#### [TASK GOAL]
Copy the records below verbatim, from the first line through the line containing "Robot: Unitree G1", inclusive, and output nothing else.

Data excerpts
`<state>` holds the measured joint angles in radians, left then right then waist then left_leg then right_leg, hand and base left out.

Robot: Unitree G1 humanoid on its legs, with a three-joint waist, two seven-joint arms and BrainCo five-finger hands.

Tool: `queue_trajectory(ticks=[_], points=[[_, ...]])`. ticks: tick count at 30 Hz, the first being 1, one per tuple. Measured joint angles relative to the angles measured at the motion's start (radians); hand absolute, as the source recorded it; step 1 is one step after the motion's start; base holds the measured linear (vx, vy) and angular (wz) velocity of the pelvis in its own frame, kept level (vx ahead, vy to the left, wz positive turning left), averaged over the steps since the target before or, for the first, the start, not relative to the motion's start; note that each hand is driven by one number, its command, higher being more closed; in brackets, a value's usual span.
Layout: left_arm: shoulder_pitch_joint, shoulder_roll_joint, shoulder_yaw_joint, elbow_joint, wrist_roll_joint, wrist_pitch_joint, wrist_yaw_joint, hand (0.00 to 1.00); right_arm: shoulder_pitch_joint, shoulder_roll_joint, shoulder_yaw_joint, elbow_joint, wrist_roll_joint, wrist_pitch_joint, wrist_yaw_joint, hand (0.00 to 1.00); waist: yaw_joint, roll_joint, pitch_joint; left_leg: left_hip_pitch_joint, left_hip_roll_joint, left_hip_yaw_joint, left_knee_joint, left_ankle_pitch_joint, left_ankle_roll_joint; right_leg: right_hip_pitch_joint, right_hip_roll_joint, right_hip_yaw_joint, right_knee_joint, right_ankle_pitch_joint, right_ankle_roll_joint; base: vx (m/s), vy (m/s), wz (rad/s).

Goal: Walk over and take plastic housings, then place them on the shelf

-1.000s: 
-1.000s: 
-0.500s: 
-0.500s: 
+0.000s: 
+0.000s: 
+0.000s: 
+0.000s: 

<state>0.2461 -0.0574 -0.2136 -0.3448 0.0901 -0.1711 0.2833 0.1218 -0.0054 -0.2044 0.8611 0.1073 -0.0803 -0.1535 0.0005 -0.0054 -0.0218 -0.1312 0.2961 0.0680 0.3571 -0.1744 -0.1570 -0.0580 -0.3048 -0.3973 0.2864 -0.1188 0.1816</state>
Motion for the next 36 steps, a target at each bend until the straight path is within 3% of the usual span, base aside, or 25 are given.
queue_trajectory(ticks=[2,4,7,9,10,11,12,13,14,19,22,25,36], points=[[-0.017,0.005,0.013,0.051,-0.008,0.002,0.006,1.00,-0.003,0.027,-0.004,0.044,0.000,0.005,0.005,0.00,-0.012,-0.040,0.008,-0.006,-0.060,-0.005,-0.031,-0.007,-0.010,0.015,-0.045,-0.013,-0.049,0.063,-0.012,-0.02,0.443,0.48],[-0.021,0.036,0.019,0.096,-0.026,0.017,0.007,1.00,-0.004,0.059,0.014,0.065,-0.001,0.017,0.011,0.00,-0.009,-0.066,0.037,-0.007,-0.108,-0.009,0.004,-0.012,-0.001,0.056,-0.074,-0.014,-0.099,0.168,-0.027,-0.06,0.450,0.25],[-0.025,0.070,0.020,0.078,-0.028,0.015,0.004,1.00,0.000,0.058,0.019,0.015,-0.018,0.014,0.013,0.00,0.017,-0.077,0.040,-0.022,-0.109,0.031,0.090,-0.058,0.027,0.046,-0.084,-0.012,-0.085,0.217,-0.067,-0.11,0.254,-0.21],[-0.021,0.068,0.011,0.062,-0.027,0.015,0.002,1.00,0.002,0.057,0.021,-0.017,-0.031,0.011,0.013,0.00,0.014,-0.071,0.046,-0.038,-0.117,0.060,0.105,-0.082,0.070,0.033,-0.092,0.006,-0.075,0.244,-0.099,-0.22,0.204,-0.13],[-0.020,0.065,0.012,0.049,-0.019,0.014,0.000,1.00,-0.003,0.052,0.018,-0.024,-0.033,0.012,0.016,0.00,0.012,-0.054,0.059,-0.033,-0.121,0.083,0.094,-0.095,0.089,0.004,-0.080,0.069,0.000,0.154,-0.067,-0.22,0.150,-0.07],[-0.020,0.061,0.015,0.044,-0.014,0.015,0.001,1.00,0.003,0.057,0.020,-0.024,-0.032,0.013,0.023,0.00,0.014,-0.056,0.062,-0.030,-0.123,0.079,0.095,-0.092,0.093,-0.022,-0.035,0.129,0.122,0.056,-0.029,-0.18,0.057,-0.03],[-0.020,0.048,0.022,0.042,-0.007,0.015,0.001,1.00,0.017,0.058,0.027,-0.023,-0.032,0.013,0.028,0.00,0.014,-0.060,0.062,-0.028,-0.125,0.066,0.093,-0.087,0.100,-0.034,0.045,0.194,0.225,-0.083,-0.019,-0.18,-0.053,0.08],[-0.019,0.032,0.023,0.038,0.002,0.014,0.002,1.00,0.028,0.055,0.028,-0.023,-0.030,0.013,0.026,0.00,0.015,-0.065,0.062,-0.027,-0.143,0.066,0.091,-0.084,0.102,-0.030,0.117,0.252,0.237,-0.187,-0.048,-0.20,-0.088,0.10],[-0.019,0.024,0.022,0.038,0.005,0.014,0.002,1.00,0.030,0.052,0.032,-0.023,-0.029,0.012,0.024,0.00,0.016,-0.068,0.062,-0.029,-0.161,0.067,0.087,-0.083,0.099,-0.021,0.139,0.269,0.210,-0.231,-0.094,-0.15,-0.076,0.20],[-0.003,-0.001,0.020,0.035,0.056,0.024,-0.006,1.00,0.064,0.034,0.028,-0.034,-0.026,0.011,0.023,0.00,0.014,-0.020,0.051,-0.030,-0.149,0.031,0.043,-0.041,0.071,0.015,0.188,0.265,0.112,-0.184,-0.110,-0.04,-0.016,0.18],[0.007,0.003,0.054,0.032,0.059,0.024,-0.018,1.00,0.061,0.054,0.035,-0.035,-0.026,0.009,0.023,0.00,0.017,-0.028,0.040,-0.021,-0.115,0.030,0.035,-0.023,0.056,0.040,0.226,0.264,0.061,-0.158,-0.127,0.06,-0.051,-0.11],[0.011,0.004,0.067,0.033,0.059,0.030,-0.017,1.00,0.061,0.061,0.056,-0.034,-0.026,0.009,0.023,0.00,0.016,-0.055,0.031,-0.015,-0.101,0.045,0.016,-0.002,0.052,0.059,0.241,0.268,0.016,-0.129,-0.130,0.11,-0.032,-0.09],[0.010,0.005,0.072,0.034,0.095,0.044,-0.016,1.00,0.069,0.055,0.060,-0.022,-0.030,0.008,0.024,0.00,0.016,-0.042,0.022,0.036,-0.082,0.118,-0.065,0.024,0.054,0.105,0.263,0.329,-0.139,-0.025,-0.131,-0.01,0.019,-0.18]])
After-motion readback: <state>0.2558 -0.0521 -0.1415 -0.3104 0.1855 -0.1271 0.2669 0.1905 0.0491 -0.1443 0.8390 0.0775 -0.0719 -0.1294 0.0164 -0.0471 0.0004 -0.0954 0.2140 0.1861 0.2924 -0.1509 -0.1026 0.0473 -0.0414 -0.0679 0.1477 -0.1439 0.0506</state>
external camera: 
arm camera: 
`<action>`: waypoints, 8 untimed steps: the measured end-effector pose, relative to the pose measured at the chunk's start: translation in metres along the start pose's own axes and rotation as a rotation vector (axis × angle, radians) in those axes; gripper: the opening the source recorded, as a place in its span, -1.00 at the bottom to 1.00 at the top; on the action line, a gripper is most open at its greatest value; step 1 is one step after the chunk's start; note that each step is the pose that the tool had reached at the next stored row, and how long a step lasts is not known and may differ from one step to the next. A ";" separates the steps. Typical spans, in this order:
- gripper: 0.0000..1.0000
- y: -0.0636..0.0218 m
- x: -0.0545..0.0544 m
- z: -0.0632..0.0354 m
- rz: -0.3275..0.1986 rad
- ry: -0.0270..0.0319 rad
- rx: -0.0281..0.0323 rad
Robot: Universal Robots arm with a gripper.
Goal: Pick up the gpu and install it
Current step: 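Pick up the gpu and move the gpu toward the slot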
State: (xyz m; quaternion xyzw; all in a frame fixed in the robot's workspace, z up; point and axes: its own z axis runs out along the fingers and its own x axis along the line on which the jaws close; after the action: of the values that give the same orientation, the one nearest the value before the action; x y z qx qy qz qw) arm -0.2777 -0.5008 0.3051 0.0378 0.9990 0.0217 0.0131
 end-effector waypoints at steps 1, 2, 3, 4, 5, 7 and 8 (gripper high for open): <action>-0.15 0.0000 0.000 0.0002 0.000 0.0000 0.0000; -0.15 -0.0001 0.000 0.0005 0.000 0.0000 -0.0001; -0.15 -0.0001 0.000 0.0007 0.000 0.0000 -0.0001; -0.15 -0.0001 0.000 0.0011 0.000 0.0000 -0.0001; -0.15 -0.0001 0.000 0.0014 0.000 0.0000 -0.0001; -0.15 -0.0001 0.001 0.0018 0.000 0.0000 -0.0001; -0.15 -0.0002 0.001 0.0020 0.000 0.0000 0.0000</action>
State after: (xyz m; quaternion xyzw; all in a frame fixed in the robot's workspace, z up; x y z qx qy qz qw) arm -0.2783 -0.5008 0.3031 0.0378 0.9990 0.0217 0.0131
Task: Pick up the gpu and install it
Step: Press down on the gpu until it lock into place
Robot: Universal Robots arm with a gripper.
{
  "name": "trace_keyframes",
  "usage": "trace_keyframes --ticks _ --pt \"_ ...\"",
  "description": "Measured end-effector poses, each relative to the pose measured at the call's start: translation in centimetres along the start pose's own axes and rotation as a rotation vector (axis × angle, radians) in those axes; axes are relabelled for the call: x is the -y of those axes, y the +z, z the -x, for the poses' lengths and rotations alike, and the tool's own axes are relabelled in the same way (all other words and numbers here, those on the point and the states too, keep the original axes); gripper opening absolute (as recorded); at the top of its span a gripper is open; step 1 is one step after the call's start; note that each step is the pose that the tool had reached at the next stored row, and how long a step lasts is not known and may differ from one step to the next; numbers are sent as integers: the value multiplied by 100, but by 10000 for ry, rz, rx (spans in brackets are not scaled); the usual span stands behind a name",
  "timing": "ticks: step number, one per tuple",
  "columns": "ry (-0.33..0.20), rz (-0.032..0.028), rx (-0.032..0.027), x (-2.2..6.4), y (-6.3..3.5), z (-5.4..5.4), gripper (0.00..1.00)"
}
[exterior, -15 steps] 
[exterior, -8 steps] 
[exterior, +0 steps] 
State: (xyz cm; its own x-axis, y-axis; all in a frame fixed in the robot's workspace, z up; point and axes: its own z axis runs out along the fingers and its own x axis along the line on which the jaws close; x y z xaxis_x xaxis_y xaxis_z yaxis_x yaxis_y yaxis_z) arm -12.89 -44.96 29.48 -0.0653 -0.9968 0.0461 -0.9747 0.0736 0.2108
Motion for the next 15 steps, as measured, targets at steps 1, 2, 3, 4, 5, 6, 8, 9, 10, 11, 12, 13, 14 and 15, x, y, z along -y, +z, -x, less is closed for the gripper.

#### [SOLUTION TO THIS TASK]
`<state>` holds the measured joint angles in radians, left then right then waist then left_leg then right_leg, hand and base left out.

Robot: Unitree G1 humanoid on its legs, with a three-joint waist, two seven-joint arms and BrainCo five-finger hands.

The exercise is fully answered.